▶ EXERCISE AIM
Return all the lines below exactly as written. Drop every picture.

▶ DATA
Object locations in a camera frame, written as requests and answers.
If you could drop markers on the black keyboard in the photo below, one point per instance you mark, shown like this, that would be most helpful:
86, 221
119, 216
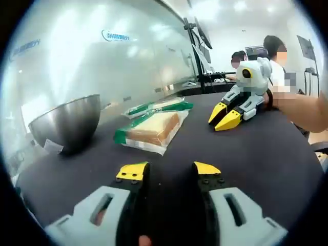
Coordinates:
217, 74

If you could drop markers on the black monitor on pole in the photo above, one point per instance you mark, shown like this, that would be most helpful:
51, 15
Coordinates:
306, 47

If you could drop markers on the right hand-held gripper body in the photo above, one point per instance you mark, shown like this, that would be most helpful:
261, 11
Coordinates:
259, 71

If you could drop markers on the steel bowl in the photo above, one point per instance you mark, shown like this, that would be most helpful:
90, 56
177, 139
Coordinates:
66, 123

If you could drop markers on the dark laptop screen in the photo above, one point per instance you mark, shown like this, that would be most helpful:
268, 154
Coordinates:
253, 51

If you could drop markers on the black computer monitor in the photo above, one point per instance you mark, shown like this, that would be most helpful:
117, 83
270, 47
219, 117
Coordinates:
203, 33
203, 55

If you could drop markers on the black table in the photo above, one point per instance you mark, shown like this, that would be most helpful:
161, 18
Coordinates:
230, 153

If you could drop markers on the packaged bread slices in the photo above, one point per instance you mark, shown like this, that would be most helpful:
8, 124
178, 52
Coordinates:
159, 106
153, 128

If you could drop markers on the black monitor stand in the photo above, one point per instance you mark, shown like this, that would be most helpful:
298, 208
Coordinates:
198, 69

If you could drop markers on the person's left hand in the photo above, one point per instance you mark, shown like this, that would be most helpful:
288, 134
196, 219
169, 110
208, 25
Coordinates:
144, 241

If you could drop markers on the black desk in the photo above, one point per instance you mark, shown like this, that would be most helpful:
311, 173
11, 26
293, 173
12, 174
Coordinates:
217, 88

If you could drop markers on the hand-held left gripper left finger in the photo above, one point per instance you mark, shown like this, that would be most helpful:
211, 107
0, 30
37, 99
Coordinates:
102, 212

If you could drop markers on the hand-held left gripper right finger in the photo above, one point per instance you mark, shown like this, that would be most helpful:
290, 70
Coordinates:
246, 212

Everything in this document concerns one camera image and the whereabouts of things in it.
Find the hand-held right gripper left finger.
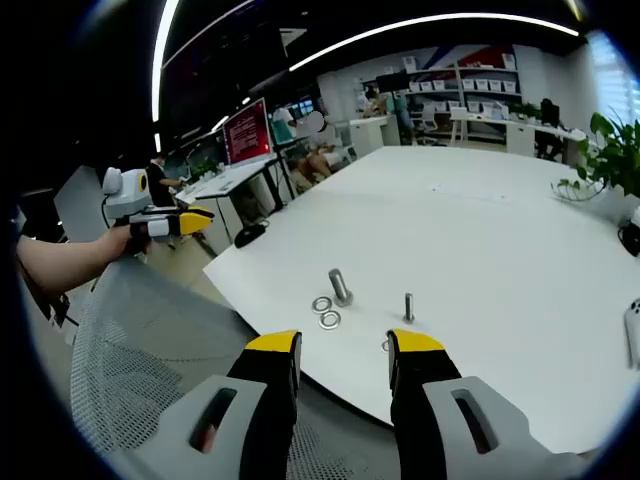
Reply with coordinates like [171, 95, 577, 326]
[119, 328, 304, 480]

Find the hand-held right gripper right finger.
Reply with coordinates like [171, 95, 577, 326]
[385, 327, 591, 480]

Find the large threaded stud bolt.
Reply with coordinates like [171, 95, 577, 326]
[327, 268, 355, 308]

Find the person's left hand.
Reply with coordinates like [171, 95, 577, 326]
[98, 223, 152, 262]

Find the white standing desk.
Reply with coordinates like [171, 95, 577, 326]
[174, 154, 296, 256]

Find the grey partition panel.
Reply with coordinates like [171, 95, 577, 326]
[53, 164, 110, 245]

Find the black computer mouse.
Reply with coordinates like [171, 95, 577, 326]
[233, 223, 270, 250]

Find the red screen monitor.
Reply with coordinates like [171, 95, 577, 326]
[221, 97, 275, 169]

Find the grey mesh office chair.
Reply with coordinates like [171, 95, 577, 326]
[69, 257, 401, 480]

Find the ceiling light strip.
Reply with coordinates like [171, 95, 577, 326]
[151, 0, 181, 124]
[287, 12, 581, 74]

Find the white cabinet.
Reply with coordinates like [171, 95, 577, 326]
[349, 115, 401, 157]

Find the long white counter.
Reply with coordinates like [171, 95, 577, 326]
[449, 112, 591, 161]

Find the green potted plant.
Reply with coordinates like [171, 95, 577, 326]
[552, 109, 640, 201]

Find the white storage shelf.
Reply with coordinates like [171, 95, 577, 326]
[399, 49, 521, 141]

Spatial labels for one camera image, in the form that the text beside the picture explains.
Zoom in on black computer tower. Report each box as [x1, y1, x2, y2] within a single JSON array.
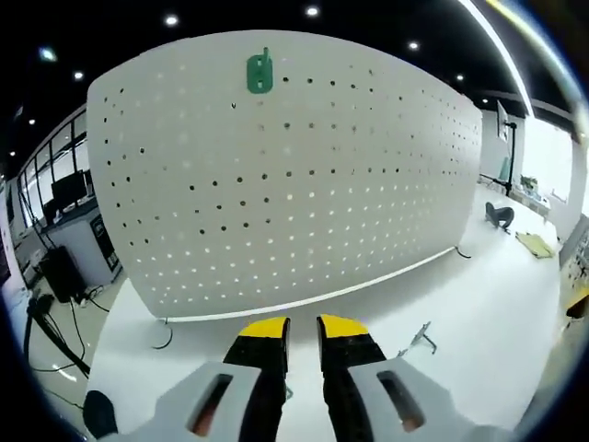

▶ OUTPUT
Object locations in a camera frame, written as requests and answers.
If you could drop markers on the black keyboard in the photo below, one point per instance you mark, shown like this, that would be most helpful:
86, 221
119, 216
Coordinates:
217, 74

If you could drop markers on the black monitor on pole in the photo above, one point per instance you mark, shown like this, that would be most helpful:
51, 15
Coordinates:
306, 47

If you could drop markers on the right hand-held gripper body in the photo above, one point per instance you mark, shown like this, that would be most helpful:
261, 11
Coordinates:
259, 71

If you could drop markers on the steel bowl in the photo above, one point per instance you mark, shown like this, that would be most helpful:
90, 56
177, 139
Coordinates:
66, 123

If you could drop markers on the dark laptop screen in the photo above, one point per instance you mark, shown like this, that would be most helpful:
268, 154
Coordinates:
253, 51

If you could drop markers on the black computer monitor in the photo above, one point per instance you mark, shown like this, that would be most helpful:
117, 83
270, 47
219, 117
Coordinates:
203, 33
203, 55

If you could drop markers on the black table in the photo above, one point per instance you mark, shown like this, that would be most helpful:
161, 18
Coordinates:
230, 153

If you could drop markers on the packaged bread slices in the photo above, one point per instance you mark, shown like this, that would be most helpful:
8, 124
178, 52
Coordinates:
159, 106
153, 128

If you could drop markers on the black monitor stand in the photo above, one point per instance you mark, shown like this, that would be most helpful:
298, 208
Coordinates:
198, 69

If you could drop markers on the person's left hand in the photo above, one point per instance you mark, shown like this, that would be most helpful:
288, 134
196, 219
169, 110
208, 25
Coordinates:
144, 241

If you could drop markers on the black desk in the photo above, one point per instance you mark, shown like this, that would be most helpful:
311, 173
11, 26
293, 173
12, 174
Coordinates:
217, 88

If you could drop markers on the hand-held left gripper left finger in the photo above, one point per instance you mark, shown like this, that would be most helpful:
211, 107
0, 30
37, 99
Coordinates:
102, 212

If you could drop markers on the hand-held left gripper right finger in the photo above, one point per instance you mark, shown like this, that would be most helpful:
290, 70
Coordinates:
246, 212

Everything in this document concerns one camera image and the whereabouts of things in it.
Find the hand-held right gripper left finger.
Reply with coordinates like [171, 95, 577, 326]
[119, 328, 304, 480]

Find the hand-held right gripper right finger.
Reply with coordinates like [171, 95, 577, 326]
[385, 327, 591, 480]

Find the large threaded stud bolt.
Reply with coordinates like [171, 95, 577, 326]
[327, 268, 355, 308]

Find the person's left hand.
Reply with coordinates like [171, 95, 577, 326]
[98, 223, 152, 262]

Find the white standing desk.
Reply with coordinates like [171, 95, 577, 326]
[174, 154, 296, 256]

Find the grey partition panel.
Reply with coordinates like [171, 95, 577, 326]
[53, 164, 110, 245]

Find the black computer mouse.
Reply with coordinates like [171, 95, 577, 326]
[233, 223, 270, 250]

Find the red screen monitor.
Reply with coordinates like [171, 95, 577, 326]
[221, 97, 275, 169]

Find the grey mesh office chair.
Reply with coordinates like [171, 95, 577, 326]
[69, 257, 401, 480]

Find the ceiling light strip.
Reply with coordinates like [171, 95, 577, 326]
[151, 0, 181, 124]
[287, 12, 581, 74]

Find the white cabinet.
Reply with coordinates like [171, 95, 577, 326]
[349, 115, 401, 157]

Find the long white counter.
Reply with coordinates like [171, 95, 577, 326]
[449, 112, 591, 161]

Find the green potted plant.
Reply with coordinates like [171, 95, 577, 326]
[552, 109, 640, 201]

Find the white storage shelf.
Reply with coordinates like [171, 95, 577, 326]
[399, 49, 521, 141]

Spatial labels for one camera image, in the form that the text beside the picture explains.
Zoom in on black computer tower. Report each box as [x1, y1, x2, y2] within a single JSON array.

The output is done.